Verstöße gegen einen strengen und teilweise willkürlich ausgelegten Regelkatalog seien stets der Anlass für die Gewalt gewesen, sagte Weber. Verantwortlich seien in vielen Fällen der Direktor der Vorschule und sein Präfekt gewesen. Es müsse aber davon ausgegangen werden, dass nahezu alle Verantwortungsträger bei den Domspatzen zumindest ein Halbwissen über Gewaltvorfälle gehabt hätten. Weber sprach von einer "Kultur des Schweigens". Der Schutz der Institution habe im Vordergrund gestanden. Dem damaligen Chorleiter Ratzinger seien "sein Wegschauen, fehlendes Einschreiten trotz Kenntnis vorzuwerfen".

Kardinal Müller hatte als Regensburger Bischof bei Bekanntwerden des Skandals 2010 eine Aufarbeitung in die Wege geleitet. Diese Aufarbeitung sei aber mit vielen Schwächen behaftet gewesen, etwa weil man nicht den Dialog mit den Opfern gesucht habe, heißt es im Bericht.

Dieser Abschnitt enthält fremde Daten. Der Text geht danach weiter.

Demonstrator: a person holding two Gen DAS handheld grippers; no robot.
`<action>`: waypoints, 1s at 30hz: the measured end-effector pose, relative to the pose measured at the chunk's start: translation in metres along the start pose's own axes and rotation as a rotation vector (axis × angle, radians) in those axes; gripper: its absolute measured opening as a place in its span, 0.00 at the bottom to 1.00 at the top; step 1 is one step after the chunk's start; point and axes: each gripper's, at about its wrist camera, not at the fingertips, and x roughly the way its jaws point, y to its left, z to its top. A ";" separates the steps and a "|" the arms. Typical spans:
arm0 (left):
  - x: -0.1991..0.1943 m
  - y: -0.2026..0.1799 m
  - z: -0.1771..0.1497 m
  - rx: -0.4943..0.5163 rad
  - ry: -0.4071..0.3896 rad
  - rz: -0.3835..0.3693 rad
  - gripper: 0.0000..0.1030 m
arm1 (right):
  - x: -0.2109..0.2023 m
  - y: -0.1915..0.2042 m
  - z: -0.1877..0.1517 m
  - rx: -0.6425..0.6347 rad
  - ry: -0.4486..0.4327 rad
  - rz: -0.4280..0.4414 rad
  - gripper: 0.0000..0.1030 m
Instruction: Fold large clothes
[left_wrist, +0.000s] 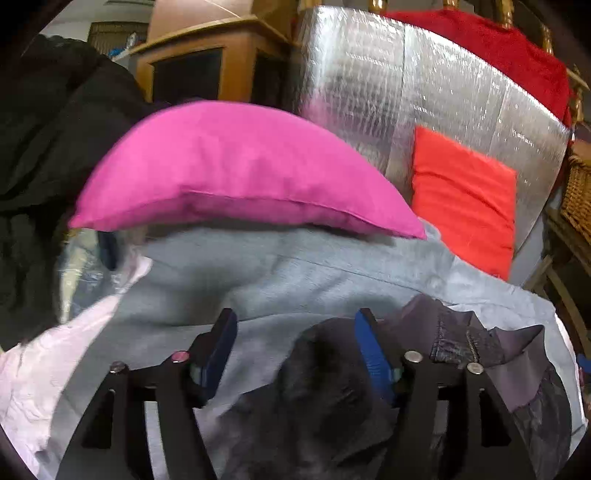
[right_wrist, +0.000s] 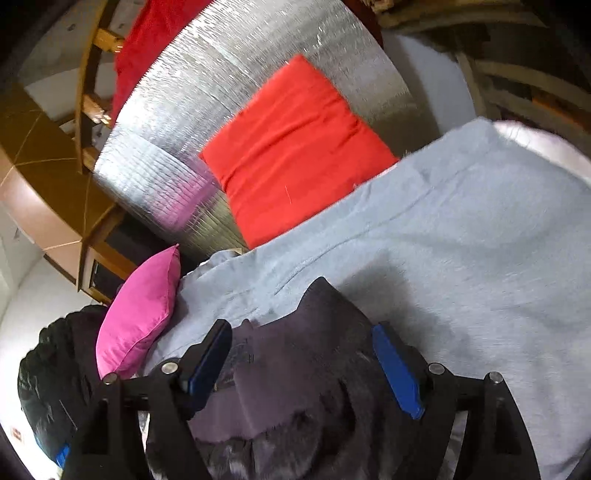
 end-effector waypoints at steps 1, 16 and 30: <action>-0.008 0.010 0.000 -0.010 -0.007 0.007 0.70 | -0.011 0.001 -0.003 -0.024 -0.008 -0.001 0.79; -0.015 0.077 -0.093 -0.024 0.212 -0.055 0.75 | -0.038 -0.054 -0.049 -0.100 0.183 -0.166 0.79; -0.004 0.039 -0.099 0.033 0.325 -0.118 0.26 | -0.020 -0.029 -0.071 -0.222 0.337 -0.199 0.14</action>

Müller müsse eine klare Verantwortung für die strategischen, organisatorischen und kommunikativen Schwächen zugeschrieben werden.

Kardinal Müller weist Kritik von sich zurück

Der Regensburger Generalvikar Michael Fuchs bat die Opfer um Entschuldigung. "Wir haben alle Fehler gemacht und haben viel gelernt. Wir sehen heute, dass wir früher manches besser hätten machen können", sagte er. So sei es nicht richtig gewesen, darauf zu warten, dass sich Betroffene meldeten. Man hätte vielmehr aktiv auf die Menschen zugehen müssen.

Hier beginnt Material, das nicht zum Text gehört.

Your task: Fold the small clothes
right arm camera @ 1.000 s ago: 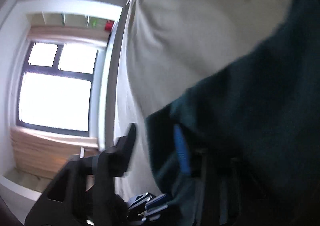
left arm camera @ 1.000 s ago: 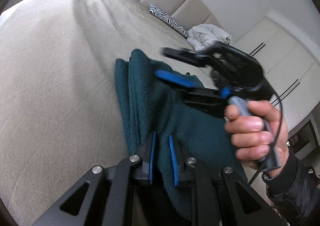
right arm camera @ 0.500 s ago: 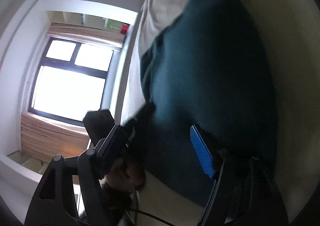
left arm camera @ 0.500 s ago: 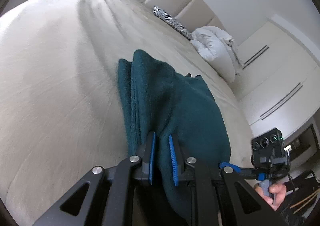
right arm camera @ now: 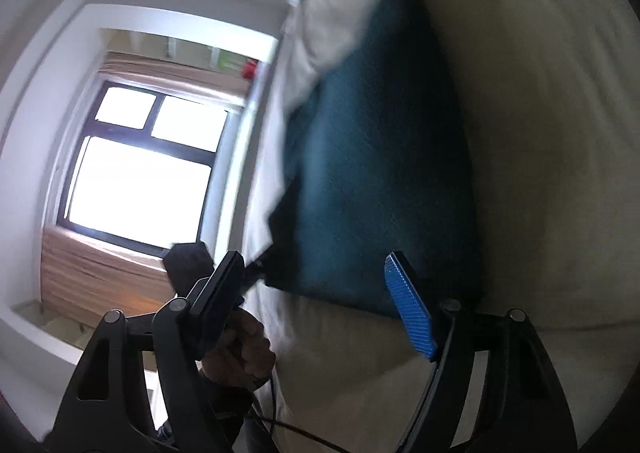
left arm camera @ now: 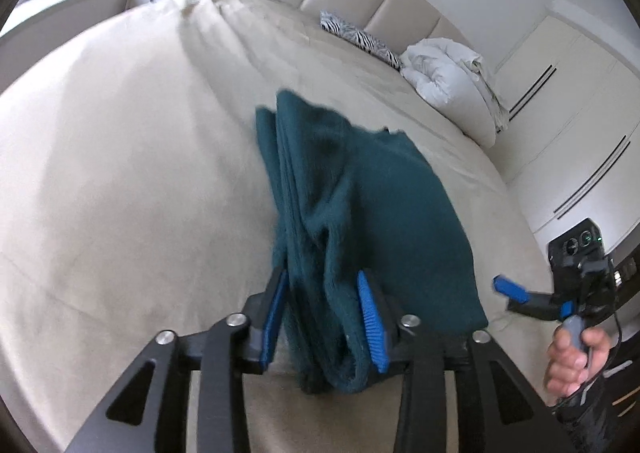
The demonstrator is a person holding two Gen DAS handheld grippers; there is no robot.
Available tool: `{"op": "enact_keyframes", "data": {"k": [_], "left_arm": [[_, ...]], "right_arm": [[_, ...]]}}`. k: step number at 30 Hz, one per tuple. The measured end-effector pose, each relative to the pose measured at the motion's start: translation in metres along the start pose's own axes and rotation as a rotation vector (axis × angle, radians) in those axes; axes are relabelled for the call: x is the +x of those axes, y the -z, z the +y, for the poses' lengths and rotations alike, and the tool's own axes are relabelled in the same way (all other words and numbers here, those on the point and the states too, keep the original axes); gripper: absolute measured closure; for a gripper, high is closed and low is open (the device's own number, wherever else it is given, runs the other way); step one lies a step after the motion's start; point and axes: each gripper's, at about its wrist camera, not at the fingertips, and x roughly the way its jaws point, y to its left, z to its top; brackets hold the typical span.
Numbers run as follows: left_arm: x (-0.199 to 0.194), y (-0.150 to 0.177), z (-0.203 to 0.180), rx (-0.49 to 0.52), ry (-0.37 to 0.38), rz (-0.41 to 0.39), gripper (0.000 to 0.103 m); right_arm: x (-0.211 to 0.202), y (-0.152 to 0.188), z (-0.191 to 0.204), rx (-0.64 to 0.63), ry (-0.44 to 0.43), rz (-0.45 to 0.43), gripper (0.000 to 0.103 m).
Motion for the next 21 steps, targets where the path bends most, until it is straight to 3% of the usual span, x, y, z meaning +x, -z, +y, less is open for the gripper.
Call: {"op": "enact_keyframes", "data": {"k": [1,3,10,16,18,21], "left_arm": [[-0.003,-0.004,0.002,-0.008,-0.001,-0.012,0.043],[-0.007,-0.015,0.009,-0.043,-0.013,-0.029,0.033],[0.037,-0.049,0.037,-0.199,0.039,0.105,0.031],[0.071,-0.057,0.023,-0.221,0.106,0.239,0.031],[0.078,-0.061,0.02,-0.228,0.099,0.254,0.031],[0.083,-0.065,0.03,-0.302,0.147,0.264,0.033]], "right_arm": [[-0.009,-0.007,0.003,-0.01,0.034,-0.014,0.028],[-0.014,-0.022,0.003,-0.019,0.08,-0.028,0.028],[-0.002,-0.061,-0.033,0.058,0.241,0.044,0.027],[0.015,-0.06,-0.06,0.124,0.174,0.091,0.027],[0.029,-0.062,-0.063,0.138,0.134,0.099,0.029],[0.043,-0.066,-0.066,0.158,0.123,0.109,0.029]]}}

Kardinal Müller sieht bei sich keine Versäumnisse. "Eine "Chronologie der diözesanen Aufarbeitung von 2010 bis 2016" gibt detaillierte Auskunft über die Tatsachen, die oft weit von verbreiteten Fehlurteilen abweichen", sagte er der Deutschen Presse-Agentur in Rom, bevor der Abschlussbericht veröffentlicht wurde. "Um den Opfern zu helfen, wurden Diözesanbeauftragte bestellt, die mit einer Kommission von Experten den Anzeigen sorgfältig nachgehen." Müller, der Anfang Juli von Papst Franziskus als Präfekt der Glaubenskongregation im Vatikan abberufen wurde, verwies zudem auf einen Hirtenbrief. Darin habe er als Bischof die Opfer aufgerufen, sich zu melden.

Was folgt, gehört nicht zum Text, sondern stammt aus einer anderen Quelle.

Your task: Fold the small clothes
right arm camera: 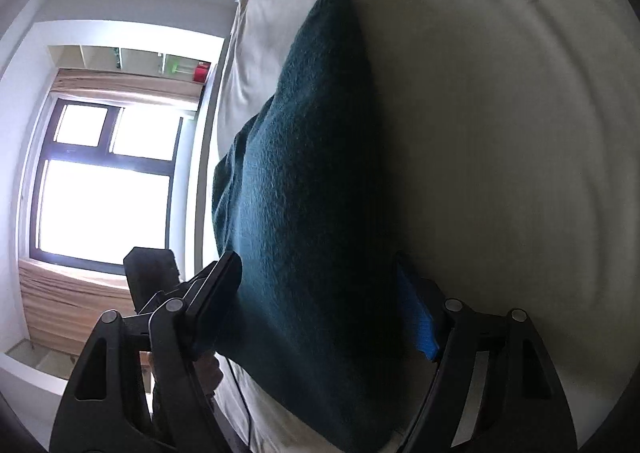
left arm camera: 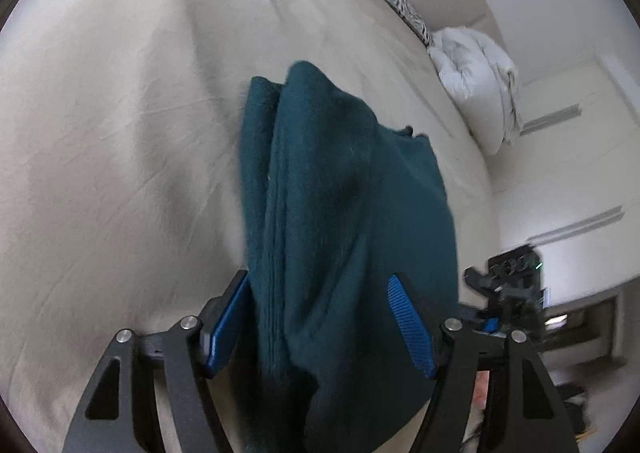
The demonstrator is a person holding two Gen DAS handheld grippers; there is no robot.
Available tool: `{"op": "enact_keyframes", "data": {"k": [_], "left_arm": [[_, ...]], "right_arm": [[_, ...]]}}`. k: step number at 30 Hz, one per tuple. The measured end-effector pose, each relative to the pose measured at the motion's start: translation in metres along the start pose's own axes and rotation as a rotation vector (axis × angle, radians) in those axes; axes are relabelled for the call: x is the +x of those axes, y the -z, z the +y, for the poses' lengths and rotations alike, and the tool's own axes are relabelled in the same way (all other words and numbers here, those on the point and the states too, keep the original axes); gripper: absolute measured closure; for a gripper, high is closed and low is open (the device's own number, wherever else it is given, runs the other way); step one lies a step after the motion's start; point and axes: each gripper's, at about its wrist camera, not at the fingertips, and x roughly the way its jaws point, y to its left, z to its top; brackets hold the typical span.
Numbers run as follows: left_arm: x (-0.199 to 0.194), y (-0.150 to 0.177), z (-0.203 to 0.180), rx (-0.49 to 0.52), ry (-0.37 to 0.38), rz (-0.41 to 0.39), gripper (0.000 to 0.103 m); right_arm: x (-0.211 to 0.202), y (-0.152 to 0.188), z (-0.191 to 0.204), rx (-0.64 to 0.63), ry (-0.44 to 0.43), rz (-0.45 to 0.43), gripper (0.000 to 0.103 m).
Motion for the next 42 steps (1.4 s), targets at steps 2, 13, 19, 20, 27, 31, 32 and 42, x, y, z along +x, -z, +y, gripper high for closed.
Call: {"op": "enact_keyframes", "data": {"k": [2,13,19,20,27,31,32,42], "left_arm": [[0.003,-0.005,0.004,-0.025,0.004,0.008,0.041],[-0.004,0.008,-0.021,0.033,-0.03,-0.009,0.076],[-0.035,0.044,-0.06,0.088,0.038,-0.008,0.077],[-0.039,0.052,-0.066,0.097,0.048,-0.009,0.076],[-0.042,0.119,-0.089,0.173,0.049,0.035,0.076],[-0.014,0.151,-0.075,0.177,-0.009,0.094,0.075],[-0.004,0.156,-0.07,0.174,-0.038,0.107,0.074],[-0.006,0.165,-0.062,0.143,-0.033,0.056,0.067]], "right_arm": [[0.007,-0.003,0.003,-0.004,0.021,0.013,0.036],[-0.02,0.02,0.027,-0.088,0.122,-0.032,0.065],[-0.076,0.06,0.045,-0.115,0.061,-0.049,0.066],[-0.087,0.069,0.046,-0.117,0.049,-0.054,0.066],[-0.145,0.145,0.025,-0.109,0.014,-0.077,0.066],[-0.152,0.179,-0.013,-0.057,0.037,-0.067,0.066],[-0.149,0.185,-0.023,-0.051,0.066,-0.06,0.065],[-0.171,0.206,-0.066,0.023,0.012,-0.111,0.057]]}}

Betroffene werden mit bis zu 20 000 Euro entschädigt

Nach Angaben von Fuchs nimmt Georg Ratzinger großen Anteil an der Aufarbeitung. Von sexuellem Missbrauch habe der damalige Domkapellmeister mit Ausnahme eines Falles nichts gewusst. Auch das Ausmaß der Gewalt habe er falsch eingeschätzt. Der Bruder des emeritierten Papstes sei ein emotionaler Mensch und habe früher auch Ohrfeigen ausgeteilt. Dies habe er aber mittlerweile bedauert und sich auch entschuldigt, sagte Fuchs.

Bischof Rudolf Voderholzer hat seit Beginn seiner Amtszeit in Regensburg Anfang 2013 die Aufklärung des Skandals vorangetrieben. Die Betroffenen sollen mit jeweils bis zu 20 000 Euro entschädigt werden. Knud Hein vom Anerkennungsgremium schätzt die auszuzahlende Gesamtsumme auf 2,5 bis 3 Millionen Euro. Das Gymnasium der Regensburger Domspatzen hat derzeit rund 320 Schüler, die Hälfte besucht auch das Internat.